# [Exercise requirements]
After finding the line with "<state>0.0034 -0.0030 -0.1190" in the data below, set down exactly each line through the one with "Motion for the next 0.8", inclusive, and stop there.

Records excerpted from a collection
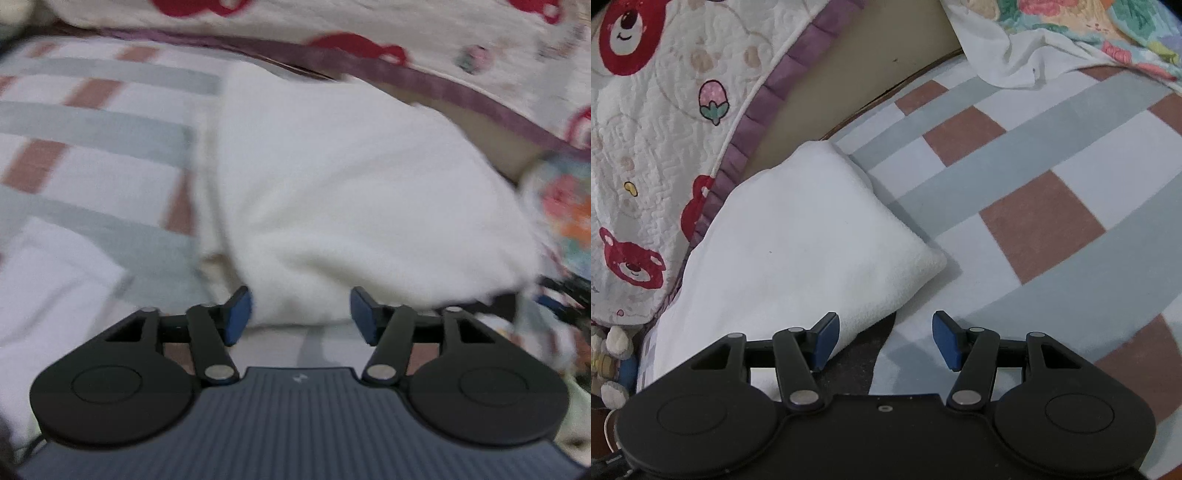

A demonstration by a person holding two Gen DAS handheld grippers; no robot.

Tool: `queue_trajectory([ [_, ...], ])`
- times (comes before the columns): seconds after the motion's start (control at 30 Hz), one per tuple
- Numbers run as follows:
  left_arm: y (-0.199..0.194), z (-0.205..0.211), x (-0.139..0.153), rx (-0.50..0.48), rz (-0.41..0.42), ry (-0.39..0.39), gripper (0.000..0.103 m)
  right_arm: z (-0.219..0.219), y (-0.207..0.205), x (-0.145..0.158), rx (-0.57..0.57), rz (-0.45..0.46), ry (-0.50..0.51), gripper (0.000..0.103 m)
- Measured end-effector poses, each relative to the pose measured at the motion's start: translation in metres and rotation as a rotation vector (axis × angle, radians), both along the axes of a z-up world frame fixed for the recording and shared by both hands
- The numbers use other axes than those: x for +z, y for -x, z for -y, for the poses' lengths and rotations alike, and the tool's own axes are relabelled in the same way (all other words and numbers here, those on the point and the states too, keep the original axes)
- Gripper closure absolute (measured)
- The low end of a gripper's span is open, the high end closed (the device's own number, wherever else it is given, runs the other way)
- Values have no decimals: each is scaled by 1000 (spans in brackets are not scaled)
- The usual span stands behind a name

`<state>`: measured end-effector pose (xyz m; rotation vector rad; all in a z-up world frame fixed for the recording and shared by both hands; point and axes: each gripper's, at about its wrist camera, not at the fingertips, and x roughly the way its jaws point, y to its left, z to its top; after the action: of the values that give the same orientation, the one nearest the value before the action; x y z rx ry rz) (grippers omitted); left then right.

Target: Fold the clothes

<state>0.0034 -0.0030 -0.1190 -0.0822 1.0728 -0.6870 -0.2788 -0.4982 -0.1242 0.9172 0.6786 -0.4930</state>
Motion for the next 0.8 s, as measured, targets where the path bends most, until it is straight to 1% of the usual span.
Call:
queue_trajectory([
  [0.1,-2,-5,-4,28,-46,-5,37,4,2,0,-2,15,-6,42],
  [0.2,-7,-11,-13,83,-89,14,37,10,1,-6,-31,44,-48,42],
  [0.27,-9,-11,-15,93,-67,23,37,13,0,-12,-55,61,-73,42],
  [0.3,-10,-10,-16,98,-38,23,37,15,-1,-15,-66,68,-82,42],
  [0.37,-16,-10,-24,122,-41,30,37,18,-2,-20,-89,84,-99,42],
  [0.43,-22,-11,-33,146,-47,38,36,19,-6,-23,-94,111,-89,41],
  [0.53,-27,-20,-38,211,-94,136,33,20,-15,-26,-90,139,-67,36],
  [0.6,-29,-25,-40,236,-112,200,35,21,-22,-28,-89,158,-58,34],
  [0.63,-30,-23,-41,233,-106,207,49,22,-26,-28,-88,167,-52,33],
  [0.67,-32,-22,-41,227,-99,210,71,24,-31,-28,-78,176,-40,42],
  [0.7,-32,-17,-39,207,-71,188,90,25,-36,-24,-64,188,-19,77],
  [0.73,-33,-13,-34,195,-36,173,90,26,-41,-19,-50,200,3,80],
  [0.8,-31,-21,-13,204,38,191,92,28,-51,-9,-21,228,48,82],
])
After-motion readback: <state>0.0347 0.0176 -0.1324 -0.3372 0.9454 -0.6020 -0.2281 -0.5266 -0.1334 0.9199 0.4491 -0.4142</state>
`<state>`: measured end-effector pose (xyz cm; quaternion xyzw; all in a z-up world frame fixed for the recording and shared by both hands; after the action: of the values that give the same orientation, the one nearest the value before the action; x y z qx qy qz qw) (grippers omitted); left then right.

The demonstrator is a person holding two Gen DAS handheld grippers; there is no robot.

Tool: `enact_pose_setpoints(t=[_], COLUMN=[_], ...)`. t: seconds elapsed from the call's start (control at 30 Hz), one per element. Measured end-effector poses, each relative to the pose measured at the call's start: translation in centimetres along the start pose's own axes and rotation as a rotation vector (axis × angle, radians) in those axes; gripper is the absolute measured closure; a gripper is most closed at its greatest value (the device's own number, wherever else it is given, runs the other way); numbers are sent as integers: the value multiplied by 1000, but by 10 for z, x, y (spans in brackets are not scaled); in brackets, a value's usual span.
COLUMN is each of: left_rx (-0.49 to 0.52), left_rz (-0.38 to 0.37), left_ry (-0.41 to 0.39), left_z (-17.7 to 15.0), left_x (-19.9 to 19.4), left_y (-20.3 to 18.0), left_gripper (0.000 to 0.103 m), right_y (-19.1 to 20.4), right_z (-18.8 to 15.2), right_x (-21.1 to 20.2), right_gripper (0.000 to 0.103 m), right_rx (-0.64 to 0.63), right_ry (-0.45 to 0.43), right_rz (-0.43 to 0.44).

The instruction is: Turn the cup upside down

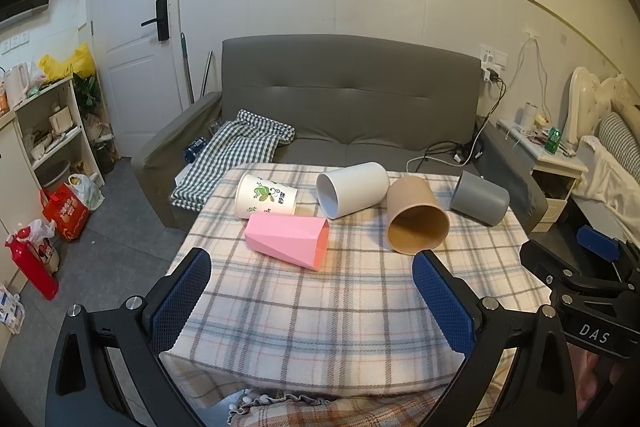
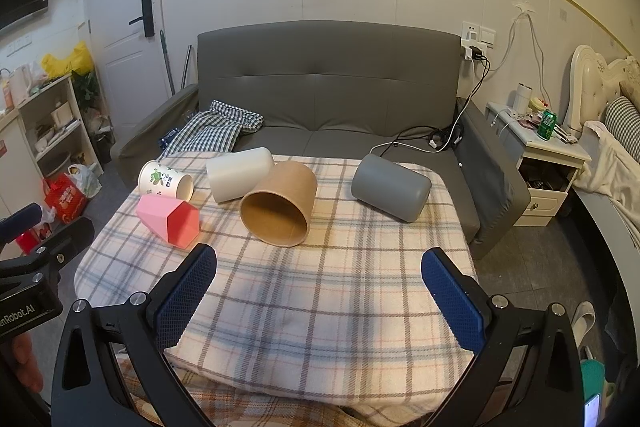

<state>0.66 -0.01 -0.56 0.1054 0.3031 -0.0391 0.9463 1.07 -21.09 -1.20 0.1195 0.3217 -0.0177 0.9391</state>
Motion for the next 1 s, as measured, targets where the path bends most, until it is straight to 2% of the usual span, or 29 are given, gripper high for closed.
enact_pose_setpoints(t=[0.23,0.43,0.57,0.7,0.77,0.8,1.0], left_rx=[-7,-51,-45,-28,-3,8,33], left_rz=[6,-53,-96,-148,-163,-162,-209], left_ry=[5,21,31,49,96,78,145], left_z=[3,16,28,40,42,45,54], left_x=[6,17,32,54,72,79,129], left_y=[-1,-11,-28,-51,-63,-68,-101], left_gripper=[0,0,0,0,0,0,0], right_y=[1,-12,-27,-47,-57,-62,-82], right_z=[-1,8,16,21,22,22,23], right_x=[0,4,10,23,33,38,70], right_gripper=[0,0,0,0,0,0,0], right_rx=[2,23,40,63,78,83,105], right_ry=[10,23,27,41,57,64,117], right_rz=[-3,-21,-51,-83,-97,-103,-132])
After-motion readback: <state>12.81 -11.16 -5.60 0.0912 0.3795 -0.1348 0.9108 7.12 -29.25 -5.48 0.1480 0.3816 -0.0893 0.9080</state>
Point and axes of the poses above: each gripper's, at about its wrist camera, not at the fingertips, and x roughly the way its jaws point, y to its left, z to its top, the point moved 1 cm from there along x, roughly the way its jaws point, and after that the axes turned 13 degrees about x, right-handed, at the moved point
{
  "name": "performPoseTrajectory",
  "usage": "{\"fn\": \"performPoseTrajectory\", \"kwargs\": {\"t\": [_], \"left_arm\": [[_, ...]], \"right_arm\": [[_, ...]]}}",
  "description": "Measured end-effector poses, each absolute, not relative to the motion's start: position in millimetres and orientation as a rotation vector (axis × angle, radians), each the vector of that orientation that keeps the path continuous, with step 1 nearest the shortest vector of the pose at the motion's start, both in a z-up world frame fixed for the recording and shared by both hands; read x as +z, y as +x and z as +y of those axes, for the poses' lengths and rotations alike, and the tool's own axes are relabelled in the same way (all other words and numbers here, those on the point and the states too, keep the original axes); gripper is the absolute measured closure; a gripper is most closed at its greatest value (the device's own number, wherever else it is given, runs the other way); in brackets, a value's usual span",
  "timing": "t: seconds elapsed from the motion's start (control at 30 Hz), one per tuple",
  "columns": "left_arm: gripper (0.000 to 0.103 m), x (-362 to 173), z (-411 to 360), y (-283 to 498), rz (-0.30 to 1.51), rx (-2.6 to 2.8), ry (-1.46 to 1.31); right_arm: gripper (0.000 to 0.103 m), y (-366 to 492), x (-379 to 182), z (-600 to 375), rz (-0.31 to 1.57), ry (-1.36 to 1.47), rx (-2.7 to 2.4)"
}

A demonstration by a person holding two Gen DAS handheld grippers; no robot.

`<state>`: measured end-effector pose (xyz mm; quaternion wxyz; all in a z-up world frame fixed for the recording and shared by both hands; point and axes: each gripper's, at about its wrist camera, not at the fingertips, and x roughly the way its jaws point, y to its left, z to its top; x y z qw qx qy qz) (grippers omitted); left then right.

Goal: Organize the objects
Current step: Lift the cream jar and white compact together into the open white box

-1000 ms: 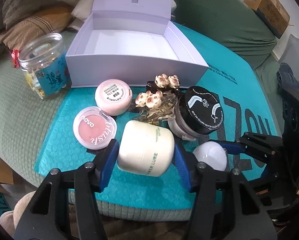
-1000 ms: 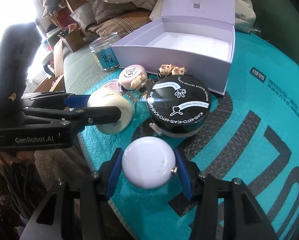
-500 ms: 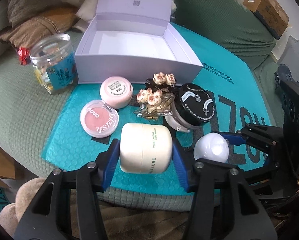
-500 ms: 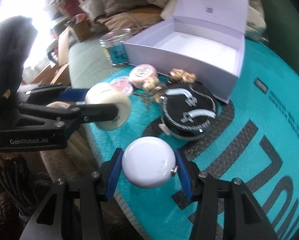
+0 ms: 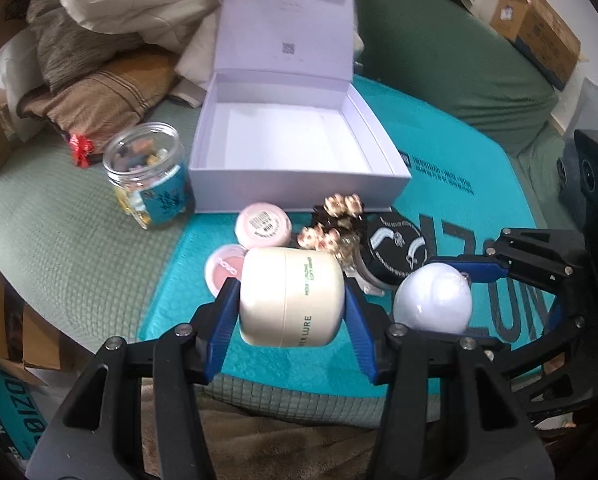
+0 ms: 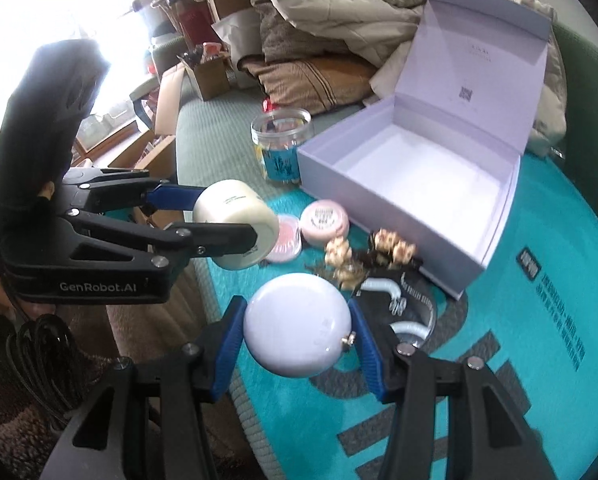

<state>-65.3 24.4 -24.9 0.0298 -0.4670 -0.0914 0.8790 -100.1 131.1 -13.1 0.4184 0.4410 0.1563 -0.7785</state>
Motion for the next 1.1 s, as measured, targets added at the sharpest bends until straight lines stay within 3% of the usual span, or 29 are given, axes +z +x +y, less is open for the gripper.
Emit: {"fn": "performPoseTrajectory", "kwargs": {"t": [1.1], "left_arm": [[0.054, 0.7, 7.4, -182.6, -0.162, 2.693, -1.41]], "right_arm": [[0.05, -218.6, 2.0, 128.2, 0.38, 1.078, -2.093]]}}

# [Problem solution]
<state>0.0034 -0.0030 -0.1190 -0.0822 1.0728 -0.6870 -0.2788 -0.4982 -0.1242 0.9172 0.6786 -0.4930</state>
Motion for the next 0.8 s, as measured, targets where the path bends most, until it is straight to 1% of the usual span.

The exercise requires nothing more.